I got caught up with some family correspondence. I’ve been neglecting it for a long while now. I’ve been avoiding it as well. Those are two very separate things, I’m learning – avoiding something and neglecting it.

This is the beginning of a long and probably tedious story, but it is one that has to start somewhere and that somewhere, I’m sorry to say, is right here and right now. It began a few days after Christmas with the arrival of a card with a Los Angeles postmark. It was some High Catholic foolishness and on it was scrawled an inane message from my brother down there – the one I haven’t spoken to since two days before Michael Jackson died, and that was in June 2009. I tore it to pieces, which I tossed directly into the trash. Normally I’d recycle something like that, but I’d rather contribute to a landfill than put that kind of toxicity into the earth we all have to share.

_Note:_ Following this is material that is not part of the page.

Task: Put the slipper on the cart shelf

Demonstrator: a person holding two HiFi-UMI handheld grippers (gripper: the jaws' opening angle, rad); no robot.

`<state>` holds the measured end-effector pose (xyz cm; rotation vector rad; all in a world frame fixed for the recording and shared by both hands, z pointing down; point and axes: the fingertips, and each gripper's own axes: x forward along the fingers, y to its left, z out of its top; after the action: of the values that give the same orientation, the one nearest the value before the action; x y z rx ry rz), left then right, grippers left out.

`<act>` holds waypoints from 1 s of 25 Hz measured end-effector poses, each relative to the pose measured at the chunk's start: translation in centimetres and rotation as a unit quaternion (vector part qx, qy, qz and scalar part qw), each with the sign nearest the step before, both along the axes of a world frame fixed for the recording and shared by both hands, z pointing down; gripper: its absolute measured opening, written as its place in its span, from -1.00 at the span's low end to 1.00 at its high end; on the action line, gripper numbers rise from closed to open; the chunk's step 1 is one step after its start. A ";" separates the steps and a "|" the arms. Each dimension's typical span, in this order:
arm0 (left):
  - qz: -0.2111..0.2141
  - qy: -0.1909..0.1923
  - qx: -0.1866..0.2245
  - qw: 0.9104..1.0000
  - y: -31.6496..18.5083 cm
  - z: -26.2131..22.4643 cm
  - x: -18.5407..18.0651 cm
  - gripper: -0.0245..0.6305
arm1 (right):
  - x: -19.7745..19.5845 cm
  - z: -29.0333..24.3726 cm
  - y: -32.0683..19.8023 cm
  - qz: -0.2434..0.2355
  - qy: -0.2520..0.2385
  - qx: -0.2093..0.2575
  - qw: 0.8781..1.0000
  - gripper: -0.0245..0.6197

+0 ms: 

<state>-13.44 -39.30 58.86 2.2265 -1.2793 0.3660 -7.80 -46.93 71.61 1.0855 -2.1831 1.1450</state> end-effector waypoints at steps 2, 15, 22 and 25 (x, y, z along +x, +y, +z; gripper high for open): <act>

Everything this particular brother of mine does infuriates me, but here are a couple of specifics.

The lesser of the two is that this card he sent to me and to others in our family is from a collection that our father kept. They were designed by a friend of his from high school who went on to become a monk who specialized in calligraphy. The problem here is that had anyone else in the family taken these cards from the house and mailed them around as holiday greetings, it would have been turned into a federal case. By my brother in Los Angeles. But because he is special, because he is the chosen one among us, it’s perfectly fine.

Just like it was perfectly fine for him to sit in his apartment and tell me he’s not sure how he feels about another of our brothers taking family photos out of the house. It takes a certain sort of person to say something like that while seated in a living room adorned with family photos, a rug we all hooked together in the early 1970s, several Christmas ornaments my mother collected over the years, our parents’ wedding china. My brother is that sort of person. He is exactly that sort of person.

Worse, though, is that my brother’s casual little holiday greeting implies, I think, that if we haven’t spoken for two and a half years now, that must be because of something trivial and ridiculous that’s entirely on my side of the fence.

I fretted and fumed for a few days. I came down with a cold, one year ended and another began, and I quit smoking. And I started writing a letter. My first attempt was 22 pages long and included footnotes. Attempt number two was shorter – 14 pages or so – and did not include footnotes. The version that was mailed to my brother and that he hopefully received on his birthday – which this year was on Friday the 13th – was eight pages. I haven’t heard a word back, of course, nor do I expect to. But writing and sending that letter did set a thing or two in motion and has transformed this place of mine here into what a therapy-addicted friend of mine used to refer to as Issue City, and it’s a town, if you will, where I plan to be for a while.